Billings owns and has sole power to vote and dispose of 700 shares of the
Issuer's common stock. Great Falls owns and has sole power to vote and
dispose of 2,300 shares of Issuer's common stock. Mr. McCann does
not directly own any shares of the Issuer's common stock.
Mr. McCann, by joining in the filing of this Schedule 13D, does not admit
that he is, for purposes of Section 13(d) of the act, the beneficial owner
of the Issuer's common stock owned by FMTIC, TSI, UAC, Billings or
Great Falls. FMTIC, by joining in the filing of this Schedule 13D, does
not admit that it is, for purposes of Section 13(d) of the act, the
beneficial owner of the Issuer's common stock owned by TSI, UAC, Billings
or Great Falls. TSI, by joining in the filing of this Schedule 13D, does not
admit that it is, for purposes of Section 13(d) of the act, the beneficial
owner of the Issuer's common stock owned by FMTIC, UAC, Billings or Great
Falls. UAC, by joining in the filing of this Schedule 13D, does not admit
that it is, for purposes of Section 13(d) of the act, the beneficial owner
of the Issuer's common stock owned by FMTIC, TSI, Billings or Great Falls.
Billings, by joining in the filing of this Schedule 13D, does not admit that
it is, for purposes of Section 13(d) of the act, the beneficial owner of the
Issuer's common stock owned by FMTIC, TSI, UAC or Great Falls. Great Falls,
by joining in the filing of this Schedule 13D, does not admit that it is,
for purposes of Section 13(d) of the act, the beneficial owner of the
Issuer's common stock owned by FMTIC, TSI, UAC or Billings.

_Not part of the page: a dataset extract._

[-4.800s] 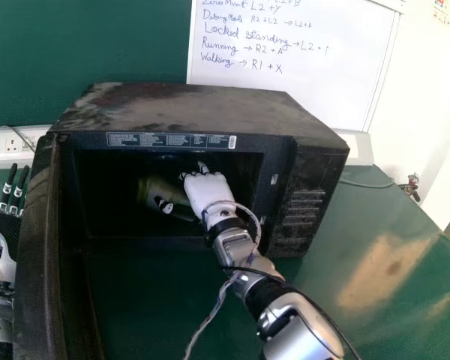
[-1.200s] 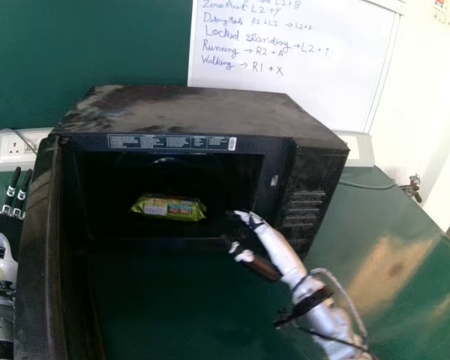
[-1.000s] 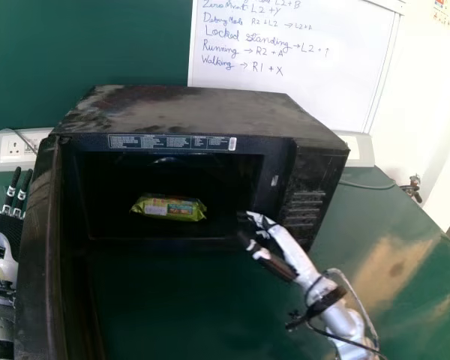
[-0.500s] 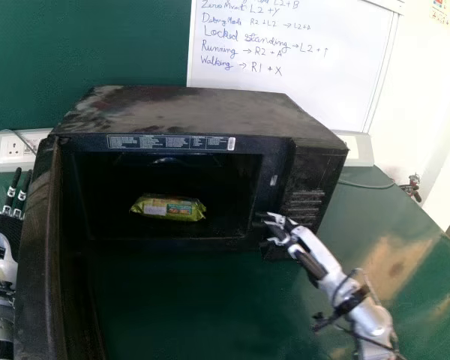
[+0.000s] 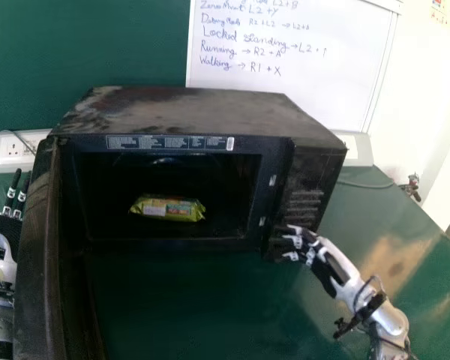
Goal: Put biscuit inside oven
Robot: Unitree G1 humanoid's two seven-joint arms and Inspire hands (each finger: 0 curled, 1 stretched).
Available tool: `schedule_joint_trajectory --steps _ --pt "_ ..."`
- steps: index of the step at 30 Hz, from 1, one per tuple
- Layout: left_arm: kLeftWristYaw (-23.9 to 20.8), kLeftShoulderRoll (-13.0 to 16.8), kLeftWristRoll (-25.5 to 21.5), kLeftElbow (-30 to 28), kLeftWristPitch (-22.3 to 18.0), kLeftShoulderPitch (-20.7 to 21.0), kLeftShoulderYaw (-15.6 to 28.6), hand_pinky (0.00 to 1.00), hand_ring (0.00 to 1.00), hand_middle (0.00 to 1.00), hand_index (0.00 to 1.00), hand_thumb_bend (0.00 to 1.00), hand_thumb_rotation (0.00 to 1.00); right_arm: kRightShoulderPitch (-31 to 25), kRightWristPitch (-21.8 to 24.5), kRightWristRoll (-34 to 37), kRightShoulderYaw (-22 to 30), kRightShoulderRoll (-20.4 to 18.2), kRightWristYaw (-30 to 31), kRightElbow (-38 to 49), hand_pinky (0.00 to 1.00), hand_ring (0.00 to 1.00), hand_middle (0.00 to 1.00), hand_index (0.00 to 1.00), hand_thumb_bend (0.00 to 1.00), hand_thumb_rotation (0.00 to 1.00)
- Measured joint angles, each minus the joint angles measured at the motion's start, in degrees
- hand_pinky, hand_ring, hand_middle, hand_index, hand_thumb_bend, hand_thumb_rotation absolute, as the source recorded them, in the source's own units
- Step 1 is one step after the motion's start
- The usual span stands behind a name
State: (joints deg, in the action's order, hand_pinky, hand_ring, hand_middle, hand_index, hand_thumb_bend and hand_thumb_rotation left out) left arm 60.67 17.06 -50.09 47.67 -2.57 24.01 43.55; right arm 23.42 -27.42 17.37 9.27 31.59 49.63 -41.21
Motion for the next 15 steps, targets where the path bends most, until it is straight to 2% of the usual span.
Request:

ITEM 6. Contracts, Arrangements, Understandings or Relationships with Respect
to Securities of the Issuer
There are no contracts, arrangements, understandings or relationships (legal
or otherwise) relating, directly or indirectly, between any of the filing
persons identified herein and any other person with respect to any
securities of the Issuer, including but not limited to, transfer
or voting of any of the securities, finder's fees, joint ventures, loan
or option arrangements, puts or calls, guarantees of profits, division of
profits or losses, or the giving or withholding of proxies.
ITEM 7. Material to be filed as Exhibits
None.
After reasonable inquiry and to the best of my knowledge and belief, I
certify that the information set forth in this statement is true, complete
and correct.
April 9, 1999
On Behalf Of
Paul J. McCann, First Montana Title
Insurance Company, TSI, Inc., UAC, Inc.,
First Montana Title Company of Billings, and
First Montana Title Company of Great Falls.